═══ Provided data

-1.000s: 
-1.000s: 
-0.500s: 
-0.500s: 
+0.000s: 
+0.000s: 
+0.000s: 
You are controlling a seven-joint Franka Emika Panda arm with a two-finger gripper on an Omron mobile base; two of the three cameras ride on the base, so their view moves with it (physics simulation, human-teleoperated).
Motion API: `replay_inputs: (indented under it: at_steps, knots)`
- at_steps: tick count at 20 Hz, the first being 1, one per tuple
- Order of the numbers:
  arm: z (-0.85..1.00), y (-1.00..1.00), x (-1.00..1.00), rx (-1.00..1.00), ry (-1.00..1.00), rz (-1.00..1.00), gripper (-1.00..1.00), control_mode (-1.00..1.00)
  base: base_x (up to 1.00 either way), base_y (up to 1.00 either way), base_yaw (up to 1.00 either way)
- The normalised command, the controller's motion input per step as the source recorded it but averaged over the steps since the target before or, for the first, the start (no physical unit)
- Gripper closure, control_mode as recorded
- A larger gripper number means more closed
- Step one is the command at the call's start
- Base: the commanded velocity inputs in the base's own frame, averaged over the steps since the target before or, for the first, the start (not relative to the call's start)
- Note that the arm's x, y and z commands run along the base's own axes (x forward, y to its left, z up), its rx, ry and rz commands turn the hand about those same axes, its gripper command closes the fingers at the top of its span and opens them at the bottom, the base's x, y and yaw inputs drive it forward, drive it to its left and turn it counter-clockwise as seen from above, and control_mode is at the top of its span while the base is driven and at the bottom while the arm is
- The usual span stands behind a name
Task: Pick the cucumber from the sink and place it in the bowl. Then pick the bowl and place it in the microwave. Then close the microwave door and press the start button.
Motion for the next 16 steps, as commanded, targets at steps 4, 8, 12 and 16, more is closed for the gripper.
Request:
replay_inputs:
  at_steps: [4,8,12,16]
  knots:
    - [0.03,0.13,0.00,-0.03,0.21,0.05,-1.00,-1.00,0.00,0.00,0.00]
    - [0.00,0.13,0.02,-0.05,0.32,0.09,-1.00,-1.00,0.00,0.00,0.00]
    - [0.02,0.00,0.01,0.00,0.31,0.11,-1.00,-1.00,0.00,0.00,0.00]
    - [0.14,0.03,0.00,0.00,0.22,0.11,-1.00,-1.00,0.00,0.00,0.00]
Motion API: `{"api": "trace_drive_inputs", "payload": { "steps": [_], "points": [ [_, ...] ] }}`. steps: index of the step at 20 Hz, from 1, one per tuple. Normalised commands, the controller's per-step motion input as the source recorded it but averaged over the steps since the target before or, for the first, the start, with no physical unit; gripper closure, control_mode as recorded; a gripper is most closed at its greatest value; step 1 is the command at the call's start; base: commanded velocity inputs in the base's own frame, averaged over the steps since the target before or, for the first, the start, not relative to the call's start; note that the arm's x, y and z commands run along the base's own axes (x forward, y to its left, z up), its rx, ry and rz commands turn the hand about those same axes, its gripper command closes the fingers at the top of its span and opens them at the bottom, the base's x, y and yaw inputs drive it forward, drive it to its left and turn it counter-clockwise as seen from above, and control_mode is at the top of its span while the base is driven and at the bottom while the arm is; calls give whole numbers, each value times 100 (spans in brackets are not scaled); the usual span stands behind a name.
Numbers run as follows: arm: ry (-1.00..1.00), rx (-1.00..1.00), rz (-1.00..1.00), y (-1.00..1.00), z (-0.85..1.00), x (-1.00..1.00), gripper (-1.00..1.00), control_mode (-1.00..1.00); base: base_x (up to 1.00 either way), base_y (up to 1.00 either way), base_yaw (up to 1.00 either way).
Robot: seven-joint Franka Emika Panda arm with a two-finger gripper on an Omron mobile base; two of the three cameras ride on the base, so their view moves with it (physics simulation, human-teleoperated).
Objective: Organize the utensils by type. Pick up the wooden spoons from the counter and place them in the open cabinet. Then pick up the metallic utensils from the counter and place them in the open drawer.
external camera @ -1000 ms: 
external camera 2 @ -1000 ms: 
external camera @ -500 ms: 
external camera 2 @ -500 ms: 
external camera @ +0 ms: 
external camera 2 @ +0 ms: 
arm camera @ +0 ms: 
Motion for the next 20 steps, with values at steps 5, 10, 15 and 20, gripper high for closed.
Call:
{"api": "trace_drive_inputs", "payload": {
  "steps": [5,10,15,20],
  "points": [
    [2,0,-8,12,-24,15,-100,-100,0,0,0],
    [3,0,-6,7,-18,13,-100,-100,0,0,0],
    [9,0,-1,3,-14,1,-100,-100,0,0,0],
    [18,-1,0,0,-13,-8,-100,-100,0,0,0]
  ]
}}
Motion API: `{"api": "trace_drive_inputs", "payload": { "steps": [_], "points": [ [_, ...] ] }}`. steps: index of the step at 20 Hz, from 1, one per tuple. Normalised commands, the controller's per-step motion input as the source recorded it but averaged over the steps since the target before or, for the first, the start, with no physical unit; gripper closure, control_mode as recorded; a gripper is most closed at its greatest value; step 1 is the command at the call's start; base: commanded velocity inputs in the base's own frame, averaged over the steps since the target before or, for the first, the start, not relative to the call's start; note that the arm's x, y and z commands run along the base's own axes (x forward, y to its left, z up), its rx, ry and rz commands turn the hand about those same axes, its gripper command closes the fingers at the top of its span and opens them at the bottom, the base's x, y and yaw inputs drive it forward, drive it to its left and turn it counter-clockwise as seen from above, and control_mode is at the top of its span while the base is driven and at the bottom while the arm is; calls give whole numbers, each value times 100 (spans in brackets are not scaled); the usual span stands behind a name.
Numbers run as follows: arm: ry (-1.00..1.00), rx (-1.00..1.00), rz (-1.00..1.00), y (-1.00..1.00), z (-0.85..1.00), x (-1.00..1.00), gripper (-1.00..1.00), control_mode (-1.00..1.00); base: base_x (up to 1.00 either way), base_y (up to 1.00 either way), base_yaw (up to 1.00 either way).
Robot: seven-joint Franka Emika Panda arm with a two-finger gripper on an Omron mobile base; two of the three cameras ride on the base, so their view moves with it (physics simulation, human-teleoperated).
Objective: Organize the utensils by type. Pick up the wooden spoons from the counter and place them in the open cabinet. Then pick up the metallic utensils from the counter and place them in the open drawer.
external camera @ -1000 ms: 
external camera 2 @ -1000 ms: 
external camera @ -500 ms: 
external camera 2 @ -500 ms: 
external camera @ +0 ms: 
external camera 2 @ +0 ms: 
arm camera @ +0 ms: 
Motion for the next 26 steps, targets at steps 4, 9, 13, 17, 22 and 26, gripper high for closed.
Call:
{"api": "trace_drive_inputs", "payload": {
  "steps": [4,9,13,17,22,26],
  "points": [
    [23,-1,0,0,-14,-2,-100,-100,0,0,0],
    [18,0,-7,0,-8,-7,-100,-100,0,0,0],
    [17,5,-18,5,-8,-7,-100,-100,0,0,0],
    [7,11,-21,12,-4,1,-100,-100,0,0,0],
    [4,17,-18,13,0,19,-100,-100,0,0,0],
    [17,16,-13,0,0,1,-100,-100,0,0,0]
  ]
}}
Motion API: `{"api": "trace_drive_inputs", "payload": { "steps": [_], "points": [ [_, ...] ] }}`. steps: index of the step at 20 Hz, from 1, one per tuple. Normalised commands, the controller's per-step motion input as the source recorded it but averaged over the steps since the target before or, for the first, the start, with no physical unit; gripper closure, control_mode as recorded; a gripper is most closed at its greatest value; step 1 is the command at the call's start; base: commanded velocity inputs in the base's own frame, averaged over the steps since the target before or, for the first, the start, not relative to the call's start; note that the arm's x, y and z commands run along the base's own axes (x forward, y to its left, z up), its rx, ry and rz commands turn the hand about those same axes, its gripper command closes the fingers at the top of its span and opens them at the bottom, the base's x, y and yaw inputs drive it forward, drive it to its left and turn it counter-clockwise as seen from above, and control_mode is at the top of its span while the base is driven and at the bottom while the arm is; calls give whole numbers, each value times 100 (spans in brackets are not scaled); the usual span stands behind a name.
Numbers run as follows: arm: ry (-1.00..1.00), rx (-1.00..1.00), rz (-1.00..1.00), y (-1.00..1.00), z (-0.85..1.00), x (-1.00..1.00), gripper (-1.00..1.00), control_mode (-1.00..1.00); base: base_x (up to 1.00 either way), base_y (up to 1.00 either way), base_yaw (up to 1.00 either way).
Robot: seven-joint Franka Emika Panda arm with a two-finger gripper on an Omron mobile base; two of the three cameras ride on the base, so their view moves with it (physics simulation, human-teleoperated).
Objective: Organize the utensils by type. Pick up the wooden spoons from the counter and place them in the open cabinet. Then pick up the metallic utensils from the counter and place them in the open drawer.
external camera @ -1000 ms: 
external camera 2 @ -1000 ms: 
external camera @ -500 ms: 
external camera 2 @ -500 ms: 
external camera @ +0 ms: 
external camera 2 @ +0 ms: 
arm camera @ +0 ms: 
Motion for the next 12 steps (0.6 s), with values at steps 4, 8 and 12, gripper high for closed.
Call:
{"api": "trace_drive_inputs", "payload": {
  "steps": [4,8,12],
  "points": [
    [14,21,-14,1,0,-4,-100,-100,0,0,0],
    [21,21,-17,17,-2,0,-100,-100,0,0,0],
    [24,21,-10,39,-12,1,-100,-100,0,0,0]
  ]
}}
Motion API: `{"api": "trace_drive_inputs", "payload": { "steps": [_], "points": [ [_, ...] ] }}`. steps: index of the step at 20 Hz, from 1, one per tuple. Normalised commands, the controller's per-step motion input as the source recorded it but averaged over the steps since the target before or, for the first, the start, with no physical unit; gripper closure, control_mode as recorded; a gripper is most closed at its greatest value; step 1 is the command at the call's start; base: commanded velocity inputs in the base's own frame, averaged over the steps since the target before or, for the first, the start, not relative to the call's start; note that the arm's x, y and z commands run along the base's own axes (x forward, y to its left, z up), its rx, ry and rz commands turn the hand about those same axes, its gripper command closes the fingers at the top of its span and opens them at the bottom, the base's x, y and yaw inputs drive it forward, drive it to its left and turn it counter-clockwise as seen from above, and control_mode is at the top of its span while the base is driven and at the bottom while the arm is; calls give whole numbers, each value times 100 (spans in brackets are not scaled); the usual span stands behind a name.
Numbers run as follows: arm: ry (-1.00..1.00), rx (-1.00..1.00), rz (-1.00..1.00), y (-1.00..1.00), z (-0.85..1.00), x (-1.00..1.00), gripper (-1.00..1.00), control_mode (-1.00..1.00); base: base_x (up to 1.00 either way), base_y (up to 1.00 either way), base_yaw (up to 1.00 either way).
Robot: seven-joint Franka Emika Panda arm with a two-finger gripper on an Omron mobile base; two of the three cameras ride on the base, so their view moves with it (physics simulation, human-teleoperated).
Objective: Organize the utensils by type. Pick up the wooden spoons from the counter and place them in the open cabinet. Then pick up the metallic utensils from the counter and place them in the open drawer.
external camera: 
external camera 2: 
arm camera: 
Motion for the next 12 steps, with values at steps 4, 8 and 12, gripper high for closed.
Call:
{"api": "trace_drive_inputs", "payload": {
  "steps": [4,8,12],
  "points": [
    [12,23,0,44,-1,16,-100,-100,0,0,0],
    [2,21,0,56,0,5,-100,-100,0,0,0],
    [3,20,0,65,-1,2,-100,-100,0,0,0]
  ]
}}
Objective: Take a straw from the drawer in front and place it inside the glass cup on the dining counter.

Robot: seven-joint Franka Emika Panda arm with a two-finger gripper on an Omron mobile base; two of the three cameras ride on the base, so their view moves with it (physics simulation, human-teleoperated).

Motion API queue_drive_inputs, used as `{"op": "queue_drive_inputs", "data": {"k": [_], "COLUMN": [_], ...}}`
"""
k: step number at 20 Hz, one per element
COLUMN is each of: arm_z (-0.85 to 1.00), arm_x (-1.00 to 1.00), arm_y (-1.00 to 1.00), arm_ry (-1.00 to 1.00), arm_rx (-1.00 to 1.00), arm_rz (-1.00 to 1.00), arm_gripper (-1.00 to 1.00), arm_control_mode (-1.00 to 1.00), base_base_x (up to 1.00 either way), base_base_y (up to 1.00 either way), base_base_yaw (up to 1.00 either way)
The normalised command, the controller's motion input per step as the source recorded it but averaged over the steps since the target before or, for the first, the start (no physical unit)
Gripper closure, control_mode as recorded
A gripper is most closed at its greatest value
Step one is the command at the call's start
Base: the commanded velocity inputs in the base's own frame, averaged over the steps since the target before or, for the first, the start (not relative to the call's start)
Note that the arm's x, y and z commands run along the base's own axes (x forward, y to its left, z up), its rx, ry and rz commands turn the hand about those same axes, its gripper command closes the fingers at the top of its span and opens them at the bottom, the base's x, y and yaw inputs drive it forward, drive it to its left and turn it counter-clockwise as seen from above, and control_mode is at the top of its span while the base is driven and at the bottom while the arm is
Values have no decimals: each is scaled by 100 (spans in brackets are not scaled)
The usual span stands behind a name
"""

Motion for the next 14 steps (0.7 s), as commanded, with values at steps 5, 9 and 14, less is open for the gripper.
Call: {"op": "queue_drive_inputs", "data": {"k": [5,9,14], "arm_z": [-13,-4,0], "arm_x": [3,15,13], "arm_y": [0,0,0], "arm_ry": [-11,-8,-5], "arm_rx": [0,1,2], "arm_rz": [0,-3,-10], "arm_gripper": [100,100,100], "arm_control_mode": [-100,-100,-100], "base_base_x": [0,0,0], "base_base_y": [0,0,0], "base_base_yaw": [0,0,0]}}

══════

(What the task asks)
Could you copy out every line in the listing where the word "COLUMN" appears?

(Answer to the exercise)
Motion API queue_drive_inputs, used as `{"op": "queue_drive_inputs", "data": {"k": [_], "COLUMN": [_], ...}}`
COLUMN is each of: arm_z (-0.85 to 1.00), arm_x (-1.00 to 1.00), arm_y (-1.00 to 1.00), arm_ry (-1.00 to 1.00), arm_rx (-1.00 to 1.00), arm_rz (-1.00 to 1.00), arm_gripper (-1.00 to 1.00), arm_control_mode (-1.00 to 1.00), base_base_x (up to 1.00 either way), base_base_y (up to 1.00 either way), base_base_yaw (up to 1.00 either way)

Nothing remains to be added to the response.